- _WHAT YOU WILL DO_
Can you set down, exactly as they appear below, the lines from the opening of the material through the one bearing "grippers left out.", minus the pictures?

(AVAILABLE DATA Opens)

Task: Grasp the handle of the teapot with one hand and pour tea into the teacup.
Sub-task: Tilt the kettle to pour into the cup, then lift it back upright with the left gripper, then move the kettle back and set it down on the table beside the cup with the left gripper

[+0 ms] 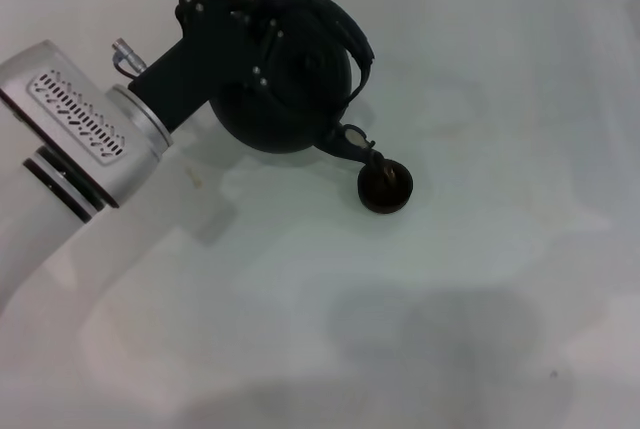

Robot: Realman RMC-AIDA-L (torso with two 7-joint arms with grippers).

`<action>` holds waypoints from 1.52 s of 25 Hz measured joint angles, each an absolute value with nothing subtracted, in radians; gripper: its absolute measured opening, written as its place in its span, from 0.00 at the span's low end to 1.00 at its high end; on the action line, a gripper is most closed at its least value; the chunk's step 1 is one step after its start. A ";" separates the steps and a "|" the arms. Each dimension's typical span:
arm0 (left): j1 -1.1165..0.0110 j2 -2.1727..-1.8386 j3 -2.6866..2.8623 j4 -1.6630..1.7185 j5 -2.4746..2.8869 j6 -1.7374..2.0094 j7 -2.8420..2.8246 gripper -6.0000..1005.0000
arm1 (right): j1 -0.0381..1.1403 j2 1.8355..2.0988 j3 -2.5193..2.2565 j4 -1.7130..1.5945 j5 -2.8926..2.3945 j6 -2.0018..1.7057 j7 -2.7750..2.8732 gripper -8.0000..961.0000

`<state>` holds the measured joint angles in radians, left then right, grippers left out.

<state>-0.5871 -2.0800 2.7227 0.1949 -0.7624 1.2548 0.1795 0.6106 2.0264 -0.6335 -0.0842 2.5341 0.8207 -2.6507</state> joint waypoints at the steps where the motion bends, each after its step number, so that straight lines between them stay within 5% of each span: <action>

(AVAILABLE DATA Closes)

- _RESPONSE TO THIS TASK_
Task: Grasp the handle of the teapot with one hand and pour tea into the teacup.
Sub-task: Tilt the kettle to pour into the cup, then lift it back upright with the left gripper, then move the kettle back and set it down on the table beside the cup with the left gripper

[+0 ms] 

Robot: Realman RMC-AIDA-L (torso with two 7-joint arms with grippers).

`<action>` holds waypoints from 1.52 s of 25 Hz measured joint angles, each an absolute value with nothing subtracted, in radians; gripper: its absolute measured opening, written as its place in its span, from 0.00 at the span's low end to 1.00 at its high end; on the action line, a gripper is most closed at its least value; the chunk's step 1 is one step after its start. A ";" separates the steps and a "|" the arms. Each dimension's typical span:
arm0 (left): j1 -1.1165..0.0110 j2 -2.1727..-1.8386 j3 -2.6866..2.8623 j4 -1.6630..1.7185 j5 -2.4746..2.8869 j6 -1.7374..2.0094 j7 -2.8420..2.8246 gripper -6.0000..1005.0000
arm1 (right): j1 -0.0381..1.1403 j2 1.8355..2.0988 j3 -2.5193..2.2565 j4 -1.7130..1.5945 j5 -2.8926..2.3945 j6 -2.0018..1.7057 j7 -2.7750..2.8732 gripper -8.0000..961.0000

`<state>` holds the measured joint angles in radians, left then right, grippers left out.

Nothing remains to be written for this exercise.